» Given data
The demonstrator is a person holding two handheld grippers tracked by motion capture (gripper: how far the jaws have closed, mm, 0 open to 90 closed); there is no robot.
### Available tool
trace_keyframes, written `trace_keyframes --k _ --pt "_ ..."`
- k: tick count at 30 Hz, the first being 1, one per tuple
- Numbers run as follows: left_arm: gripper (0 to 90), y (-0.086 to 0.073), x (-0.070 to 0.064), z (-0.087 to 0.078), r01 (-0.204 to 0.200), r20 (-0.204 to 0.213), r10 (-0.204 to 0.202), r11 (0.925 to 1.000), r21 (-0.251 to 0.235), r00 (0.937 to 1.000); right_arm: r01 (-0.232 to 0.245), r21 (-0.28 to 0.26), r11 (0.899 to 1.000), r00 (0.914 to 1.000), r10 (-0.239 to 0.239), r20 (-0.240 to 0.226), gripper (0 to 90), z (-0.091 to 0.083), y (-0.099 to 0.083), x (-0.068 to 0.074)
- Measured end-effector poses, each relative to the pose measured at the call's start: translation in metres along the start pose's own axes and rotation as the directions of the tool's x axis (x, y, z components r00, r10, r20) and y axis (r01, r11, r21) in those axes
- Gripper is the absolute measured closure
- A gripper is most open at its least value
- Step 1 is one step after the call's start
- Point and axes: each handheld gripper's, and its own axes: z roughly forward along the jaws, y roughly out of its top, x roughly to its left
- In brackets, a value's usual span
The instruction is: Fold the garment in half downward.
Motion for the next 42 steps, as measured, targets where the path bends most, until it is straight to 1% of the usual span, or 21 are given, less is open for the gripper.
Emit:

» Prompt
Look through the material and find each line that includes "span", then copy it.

» Result of the exercise
- In brackets, a value's usual span
Motion for the next 42 steps, as measured, targets where the path bends most, until it is straight to 1% of the usual span, or 21 are given, less is open for the gripper.

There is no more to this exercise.